Yasuo Takamatsu Goes Diving to Find His Missing Wife Since 2011 Tsunami

On that tragic day, Yuko was at her workplace, a bank near the coastline, when the massive tsunami struck. She sent her last text message to Yasuo, her words aching with love and fear:
“Are you okay? I want to go home.”
But she never made it back. Her body, like so many others, was never recovered. Yasuo couldn’t just let go.
At first, his search began on land, combing through rubble and debris in the weeks following the disaster. But as the months stretched into years, and others moved on, Yasuo took a different path. He learned to dive, knowing that the ocean held his wife’s final resting place. At the age of 56, he became a certified diver, dedicating his life to finding Yuko.

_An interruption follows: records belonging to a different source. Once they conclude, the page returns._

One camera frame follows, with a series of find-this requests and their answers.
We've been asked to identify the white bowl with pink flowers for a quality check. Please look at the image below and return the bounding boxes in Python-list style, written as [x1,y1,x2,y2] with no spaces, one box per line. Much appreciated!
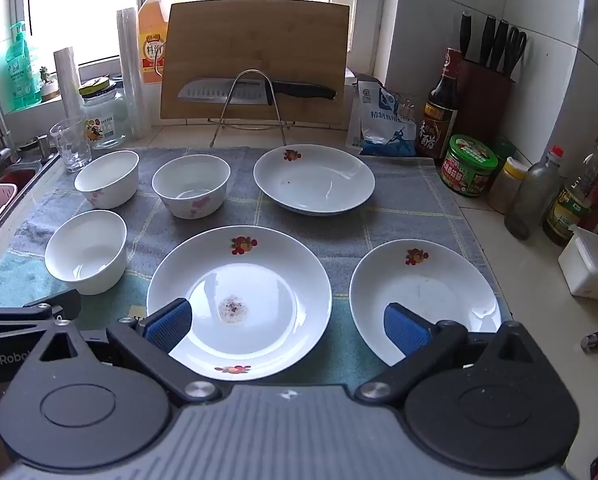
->
[74,150,140,210]
[151,154,231,220]
[44,209,128,296]

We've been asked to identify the tall clear plastic roll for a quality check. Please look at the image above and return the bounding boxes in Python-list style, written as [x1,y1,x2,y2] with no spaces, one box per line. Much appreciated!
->
[116,7,153,140]

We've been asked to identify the green-lidded sauce jar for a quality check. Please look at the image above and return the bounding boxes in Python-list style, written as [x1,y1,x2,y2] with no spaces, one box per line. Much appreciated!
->
[439,133,499,198]

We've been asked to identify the white and blue salt bag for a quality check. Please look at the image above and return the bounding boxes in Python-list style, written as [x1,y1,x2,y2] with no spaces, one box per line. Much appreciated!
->
[346,73,420,157]

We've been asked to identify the dark green jar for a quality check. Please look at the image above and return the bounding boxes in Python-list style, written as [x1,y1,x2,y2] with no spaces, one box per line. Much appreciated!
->
[494,137,518,167]

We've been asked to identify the green dish soap bottle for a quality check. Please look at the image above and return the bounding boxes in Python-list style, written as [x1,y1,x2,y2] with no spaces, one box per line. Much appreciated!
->
[5,20,42,110]

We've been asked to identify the grey checked towel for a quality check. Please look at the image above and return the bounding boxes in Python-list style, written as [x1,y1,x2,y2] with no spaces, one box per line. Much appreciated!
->
[0,146,511,397]

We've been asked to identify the black-handled scissors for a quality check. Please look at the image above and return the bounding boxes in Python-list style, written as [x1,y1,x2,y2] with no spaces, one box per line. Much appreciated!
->
[502,26,528,78]

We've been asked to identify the short clear plastic roll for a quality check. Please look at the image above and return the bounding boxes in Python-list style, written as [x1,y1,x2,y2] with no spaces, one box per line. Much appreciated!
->
[53,46,85,122]

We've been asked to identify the glass jar yellow lid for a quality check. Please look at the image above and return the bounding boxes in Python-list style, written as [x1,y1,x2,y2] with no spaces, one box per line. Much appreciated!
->
[78,78,129,150]

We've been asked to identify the bamboo cutting board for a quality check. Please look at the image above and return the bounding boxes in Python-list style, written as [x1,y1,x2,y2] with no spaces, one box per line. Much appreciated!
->
[159,1,351,127]

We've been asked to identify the cooking oil bottle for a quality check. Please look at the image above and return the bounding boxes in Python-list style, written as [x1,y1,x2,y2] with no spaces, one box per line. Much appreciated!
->
[542,132,598,247]

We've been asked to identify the yellow-lidded spice jar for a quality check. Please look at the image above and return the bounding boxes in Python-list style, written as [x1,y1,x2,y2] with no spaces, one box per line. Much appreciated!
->
[488,156,530,215]

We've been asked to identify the black knife handle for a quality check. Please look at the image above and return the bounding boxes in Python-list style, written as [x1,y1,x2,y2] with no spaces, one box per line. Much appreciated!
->
[490,19,510,72]
[459,11,473,60]
[480,14,497,67]

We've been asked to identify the white plate with flower print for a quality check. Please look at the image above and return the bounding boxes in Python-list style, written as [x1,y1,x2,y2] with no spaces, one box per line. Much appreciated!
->
[146,225,333,382]
[349,238,502,367]
[253,144,376,217]

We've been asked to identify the brown knife block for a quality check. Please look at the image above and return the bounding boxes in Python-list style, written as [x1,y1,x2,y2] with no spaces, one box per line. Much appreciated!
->
[451,57,515,144]

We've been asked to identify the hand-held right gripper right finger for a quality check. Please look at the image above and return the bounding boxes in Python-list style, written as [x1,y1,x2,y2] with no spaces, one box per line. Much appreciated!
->
[354,302,537,405]

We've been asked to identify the metal wire rack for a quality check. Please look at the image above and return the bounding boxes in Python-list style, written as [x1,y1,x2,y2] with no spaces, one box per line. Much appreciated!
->
[208,68,298,149]

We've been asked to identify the white framed window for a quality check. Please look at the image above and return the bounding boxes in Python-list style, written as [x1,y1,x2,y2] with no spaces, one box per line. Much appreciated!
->
[0,0,361,73]

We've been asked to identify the clear drinking glass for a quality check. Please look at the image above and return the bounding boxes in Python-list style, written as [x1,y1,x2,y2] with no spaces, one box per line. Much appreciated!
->
[49,116,93,174]

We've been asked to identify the stainless steel sink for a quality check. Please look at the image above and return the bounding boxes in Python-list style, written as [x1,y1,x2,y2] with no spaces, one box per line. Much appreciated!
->
[0,157,54,266]

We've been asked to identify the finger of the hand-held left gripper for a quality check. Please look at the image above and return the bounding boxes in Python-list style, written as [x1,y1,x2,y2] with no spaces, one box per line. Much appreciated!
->
[0,288,82,337]

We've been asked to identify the clear bottle with red cap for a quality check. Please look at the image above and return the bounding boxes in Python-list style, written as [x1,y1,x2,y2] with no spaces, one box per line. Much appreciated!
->
[504,144,565,241]

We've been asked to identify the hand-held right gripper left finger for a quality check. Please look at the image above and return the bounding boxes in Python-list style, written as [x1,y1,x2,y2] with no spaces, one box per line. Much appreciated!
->
[38,297,222,407]

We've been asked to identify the dark soy sauce bottle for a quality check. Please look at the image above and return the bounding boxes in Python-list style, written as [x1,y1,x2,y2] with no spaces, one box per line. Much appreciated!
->
[416,47,461,162]

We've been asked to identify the orange liquid plastic bottle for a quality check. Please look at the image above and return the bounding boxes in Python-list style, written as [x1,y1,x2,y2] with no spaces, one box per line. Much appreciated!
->
[137,0,171,85]

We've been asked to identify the black-handled kitchen knife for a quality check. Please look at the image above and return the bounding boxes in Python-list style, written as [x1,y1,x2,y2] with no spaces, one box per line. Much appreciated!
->
[177,77,338,106]

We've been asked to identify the small potted plant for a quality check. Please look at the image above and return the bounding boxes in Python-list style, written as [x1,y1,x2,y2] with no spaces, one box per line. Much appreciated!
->
[37,65,60,102]

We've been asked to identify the white plastic box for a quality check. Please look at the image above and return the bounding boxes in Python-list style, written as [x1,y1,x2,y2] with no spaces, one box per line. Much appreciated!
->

Each time Mr. Takamatsu prepares for a dive, he straps on a scuba tank, suits up in a rubber dry-suit, and, with the help of diving instructor Masayoshi Takahashi, steps into the frigid ocean.
Mr. Takahashi, who organizes volunteer dives to search for missing tsunami victims, believes it’s crucial to support Mr. Takamatsu in his quest to find his wife.
“I do want to find her, but I also feel that she may never be discovered as the ocean is way too vast – but I have to keep looking,” he often says.
A Japanese man named Yasuo Takamatsu lost his wife in the 2011 earthquake and has not stopped looking for her body for more than 10 years.
He has dived more than 800 times into the ocean in an attempt to retrieve her. pic.twitter.com/Qiwt5SMns5
— Fascinating (@fasc1nate) August 22, 2024
The tragic day, Yasuo Takamatsu had been with his mother-in-law at a hospital in the neighboring town when the disaster struck. He was barred from returning to his hometown, which by then had transformed into a chaotic scene of wrecked buildings, fishing boats, and cars swirling in the debris-filled waters.
The next day, when the restrictions were lifted, he rushed to Onagawa’s hospital, located on a hill and designated as an evacuation site. Hundreds of people had fled there immediately after the massive earthquake.
It was there he learned that the bank employees, including his wife, had been swept away.
“My knees buckled. I felt numb,” he recalled.
The catastrophe, with a magnitude of 9.1, was the most severe disaster to ever strike Japan and the fourth deadliest in recorded history.